**ACTION ITEM**. Repeat the lines from the line with "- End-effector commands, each" to the line with "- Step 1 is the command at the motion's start" in the listing below, keeping both end lines and adding nothing.

((

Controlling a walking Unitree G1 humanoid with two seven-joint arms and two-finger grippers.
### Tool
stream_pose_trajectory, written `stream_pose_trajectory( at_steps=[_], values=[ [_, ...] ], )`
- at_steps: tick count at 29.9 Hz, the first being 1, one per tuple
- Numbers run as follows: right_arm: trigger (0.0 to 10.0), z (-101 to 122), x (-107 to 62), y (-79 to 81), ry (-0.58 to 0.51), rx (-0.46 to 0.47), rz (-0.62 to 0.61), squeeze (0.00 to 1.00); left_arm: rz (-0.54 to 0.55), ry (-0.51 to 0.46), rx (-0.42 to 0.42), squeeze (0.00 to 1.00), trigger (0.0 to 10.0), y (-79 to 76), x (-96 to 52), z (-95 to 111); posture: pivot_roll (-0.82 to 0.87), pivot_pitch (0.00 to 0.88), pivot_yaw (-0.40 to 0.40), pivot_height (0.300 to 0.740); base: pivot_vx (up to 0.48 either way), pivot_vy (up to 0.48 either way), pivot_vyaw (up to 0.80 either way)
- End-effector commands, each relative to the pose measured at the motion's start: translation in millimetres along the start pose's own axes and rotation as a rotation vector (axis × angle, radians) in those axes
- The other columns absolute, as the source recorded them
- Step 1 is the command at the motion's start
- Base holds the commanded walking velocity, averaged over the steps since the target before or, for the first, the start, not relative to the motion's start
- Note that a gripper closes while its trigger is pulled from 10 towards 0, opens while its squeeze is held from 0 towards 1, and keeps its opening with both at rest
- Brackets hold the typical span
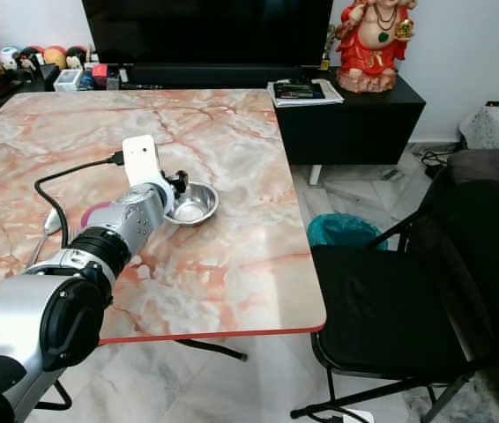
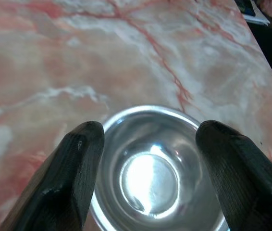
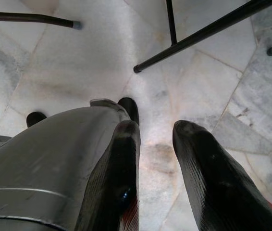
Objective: Setting the table
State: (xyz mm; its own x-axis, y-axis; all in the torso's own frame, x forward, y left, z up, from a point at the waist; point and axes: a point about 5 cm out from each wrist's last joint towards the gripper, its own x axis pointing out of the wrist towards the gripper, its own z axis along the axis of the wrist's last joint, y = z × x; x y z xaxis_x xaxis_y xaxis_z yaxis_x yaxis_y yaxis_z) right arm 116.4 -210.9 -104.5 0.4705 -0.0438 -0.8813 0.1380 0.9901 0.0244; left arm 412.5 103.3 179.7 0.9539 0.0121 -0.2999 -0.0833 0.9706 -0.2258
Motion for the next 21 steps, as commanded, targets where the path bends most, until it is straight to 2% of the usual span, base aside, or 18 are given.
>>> stream_pose_trajectory(
  at_steps=[1, 15, 21],
  values=[
    [10.0, 6.5, 0.3, -3.9, -0.024, 0.003, -0.007, 0.0, 0.019, 0.049, -0.007, 0.0, 10.0, 1.2, -0.1, -15.6, -0.21, 0.02, -0.03, 0.74, 0.0, 0.0, 0.0],
    [10.0, 4.2, -0.1, -2.2, -0.029, 0.026, -0.006, 0.0, 0.141, 0.017, -0.035, 0.0, 10.0, 11.4, -0.4, -17.4, -0.21, 0.005, -0.019, 0.74, 0.0, 0.0, 0.0],
    [10.0, 8.1, 0.9, -0.6, -0.037, 0.024, 0.0, 0.0, 0.146, 0.013, -0.048, 0.0, 10.0, 10.4, -0.5, -15.4, -0.2, 0.0, -0.021, 0.74, 0.0, 0.0, 0.0]
  ],
)
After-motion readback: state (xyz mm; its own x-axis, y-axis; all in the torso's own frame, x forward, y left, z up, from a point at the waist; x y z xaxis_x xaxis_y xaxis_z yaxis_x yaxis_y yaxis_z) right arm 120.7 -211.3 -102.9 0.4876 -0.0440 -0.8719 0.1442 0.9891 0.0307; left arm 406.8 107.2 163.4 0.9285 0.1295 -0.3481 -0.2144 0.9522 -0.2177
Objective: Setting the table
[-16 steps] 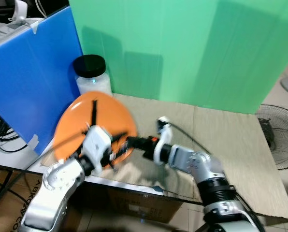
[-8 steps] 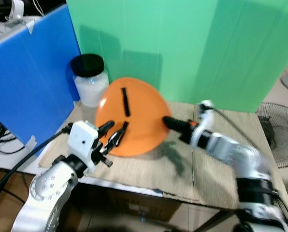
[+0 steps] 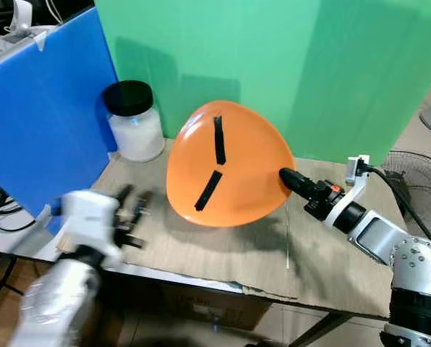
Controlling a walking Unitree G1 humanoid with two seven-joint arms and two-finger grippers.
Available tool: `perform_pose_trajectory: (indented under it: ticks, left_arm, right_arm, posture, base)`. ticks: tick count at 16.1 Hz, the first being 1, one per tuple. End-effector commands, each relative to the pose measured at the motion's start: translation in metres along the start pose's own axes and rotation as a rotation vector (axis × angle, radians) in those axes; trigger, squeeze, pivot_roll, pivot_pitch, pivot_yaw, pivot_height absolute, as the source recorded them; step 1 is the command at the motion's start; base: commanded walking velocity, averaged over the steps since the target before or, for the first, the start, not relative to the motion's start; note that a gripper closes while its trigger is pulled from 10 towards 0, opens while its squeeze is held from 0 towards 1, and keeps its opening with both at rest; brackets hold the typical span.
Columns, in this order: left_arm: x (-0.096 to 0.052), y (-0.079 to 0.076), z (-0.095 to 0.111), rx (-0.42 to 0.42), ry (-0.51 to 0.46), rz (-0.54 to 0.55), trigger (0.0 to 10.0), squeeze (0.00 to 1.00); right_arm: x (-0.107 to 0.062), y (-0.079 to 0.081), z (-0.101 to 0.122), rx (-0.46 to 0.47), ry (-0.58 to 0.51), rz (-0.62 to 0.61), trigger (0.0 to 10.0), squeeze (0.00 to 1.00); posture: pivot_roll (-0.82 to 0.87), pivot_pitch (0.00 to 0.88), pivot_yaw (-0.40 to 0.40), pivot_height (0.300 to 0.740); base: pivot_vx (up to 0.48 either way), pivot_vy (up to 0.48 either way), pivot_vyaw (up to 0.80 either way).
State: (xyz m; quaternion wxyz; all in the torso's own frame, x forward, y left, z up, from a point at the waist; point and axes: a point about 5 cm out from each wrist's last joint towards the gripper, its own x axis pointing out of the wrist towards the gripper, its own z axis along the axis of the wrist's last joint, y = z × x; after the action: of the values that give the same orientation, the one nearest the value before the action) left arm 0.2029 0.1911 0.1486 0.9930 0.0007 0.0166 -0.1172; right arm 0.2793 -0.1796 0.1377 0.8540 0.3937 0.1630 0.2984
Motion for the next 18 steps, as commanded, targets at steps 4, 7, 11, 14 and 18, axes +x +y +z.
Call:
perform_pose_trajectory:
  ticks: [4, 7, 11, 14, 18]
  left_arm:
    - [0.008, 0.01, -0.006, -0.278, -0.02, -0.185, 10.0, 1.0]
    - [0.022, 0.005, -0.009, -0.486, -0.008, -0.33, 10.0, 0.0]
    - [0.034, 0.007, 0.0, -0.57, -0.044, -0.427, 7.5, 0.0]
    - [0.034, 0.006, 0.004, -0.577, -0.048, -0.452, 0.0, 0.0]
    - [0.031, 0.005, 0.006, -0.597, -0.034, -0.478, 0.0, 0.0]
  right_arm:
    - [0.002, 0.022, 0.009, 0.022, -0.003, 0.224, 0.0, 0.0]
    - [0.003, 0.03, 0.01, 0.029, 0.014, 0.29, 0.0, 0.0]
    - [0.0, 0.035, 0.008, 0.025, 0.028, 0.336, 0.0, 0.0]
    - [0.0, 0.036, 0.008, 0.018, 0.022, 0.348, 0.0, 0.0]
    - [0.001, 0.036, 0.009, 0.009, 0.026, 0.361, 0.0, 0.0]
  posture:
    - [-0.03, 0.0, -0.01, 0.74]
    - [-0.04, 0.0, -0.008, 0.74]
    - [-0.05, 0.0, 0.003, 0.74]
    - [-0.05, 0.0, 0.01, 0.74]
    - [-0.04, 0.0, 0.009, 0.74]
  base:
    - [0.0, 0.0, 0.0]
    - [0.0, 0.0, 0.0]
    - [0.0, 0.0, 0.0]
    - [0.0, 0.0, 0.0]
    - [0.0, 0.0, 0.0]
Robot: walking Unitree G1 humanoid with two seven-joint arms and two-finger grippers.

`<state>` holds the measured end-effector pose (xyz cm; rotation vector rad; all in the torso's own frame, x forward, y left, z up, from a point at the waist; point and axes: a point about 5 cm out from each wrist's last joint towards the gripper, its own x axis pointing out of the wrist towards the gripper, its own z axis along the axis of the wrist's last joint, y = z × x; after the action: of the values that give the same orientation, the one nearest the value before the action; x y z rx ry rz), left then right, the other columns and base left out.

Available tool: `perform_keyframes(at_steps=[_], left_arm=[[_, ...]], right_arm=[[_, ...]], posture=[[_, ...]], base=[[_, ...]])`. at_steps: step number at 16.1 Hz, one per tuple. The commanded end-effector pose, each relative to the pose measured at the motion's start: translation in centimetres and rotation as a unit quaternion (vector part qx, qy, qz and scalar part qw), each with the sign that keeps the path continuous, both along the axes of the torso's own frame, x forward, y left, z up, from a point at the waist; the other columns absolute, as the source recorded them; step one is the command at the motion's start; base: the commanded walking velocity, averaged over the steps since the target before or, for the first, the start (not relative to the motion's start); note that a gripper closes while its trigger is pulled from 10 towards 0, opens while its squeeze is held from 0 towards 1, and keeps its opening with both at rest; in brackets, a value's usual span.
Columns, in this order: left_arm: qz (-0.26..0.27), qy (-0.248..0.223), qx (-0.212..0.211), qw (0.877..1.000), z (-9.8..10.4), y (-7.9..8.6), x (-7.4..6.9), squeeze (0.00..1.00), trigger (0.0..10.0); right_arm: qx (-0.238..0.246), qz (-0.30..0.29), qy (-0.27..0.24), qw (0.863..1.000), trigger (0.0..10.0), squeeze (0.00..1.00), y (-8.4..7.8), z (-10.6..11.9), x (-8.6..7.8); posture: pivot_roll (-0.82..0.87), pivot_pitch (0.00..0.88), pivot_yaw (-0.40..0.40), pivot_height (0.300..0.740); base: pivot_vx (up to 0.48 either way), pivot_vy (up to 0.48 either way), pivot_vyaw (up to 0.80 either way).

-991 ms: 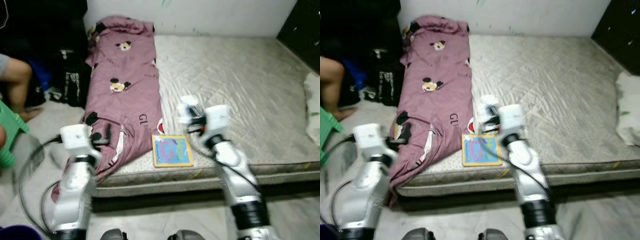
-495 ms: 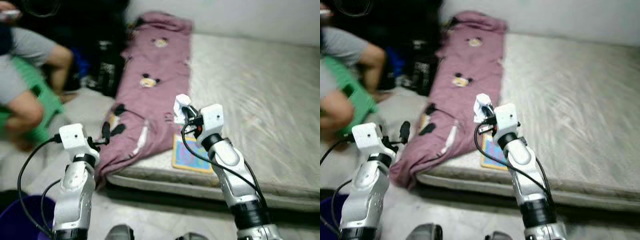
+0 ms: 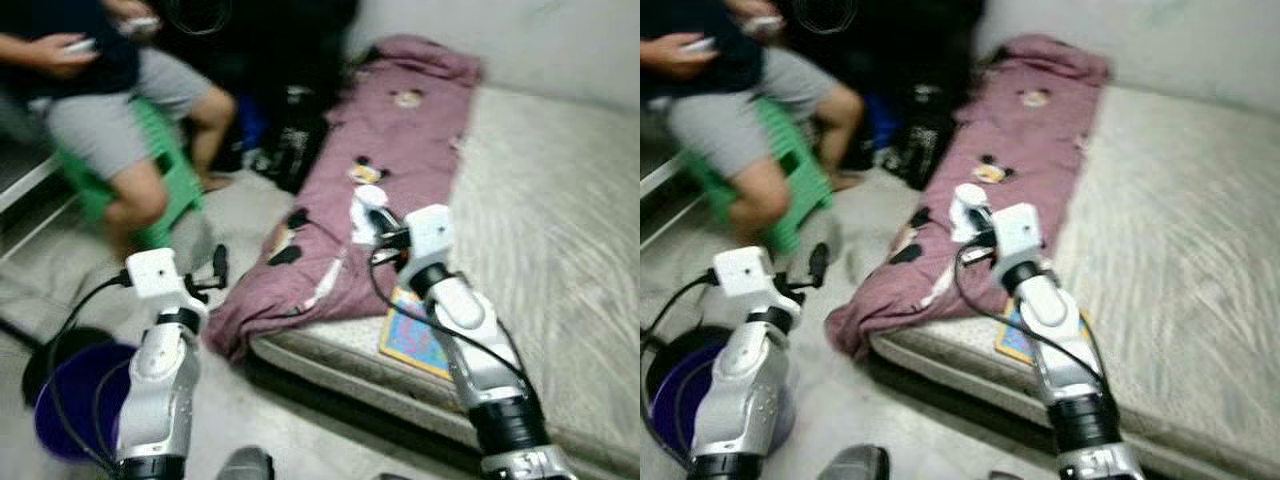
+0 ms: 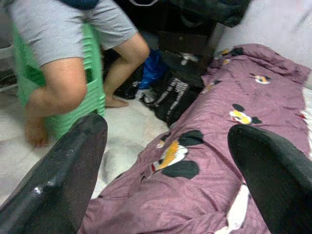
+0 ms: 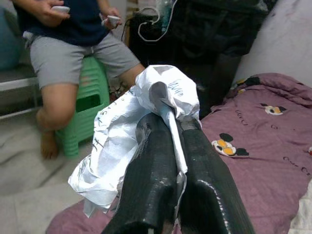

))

**SOLUTION BELOW**.
- End-effector commands, each relative to the pose measured at the motion's start: translation in millimetres along the start pose's own axes and rotation as a rotation vector (axis × angle, radians) in those axes
- The other columns absolute, as the source recorded them
- Step 1 is the command at the motion's start

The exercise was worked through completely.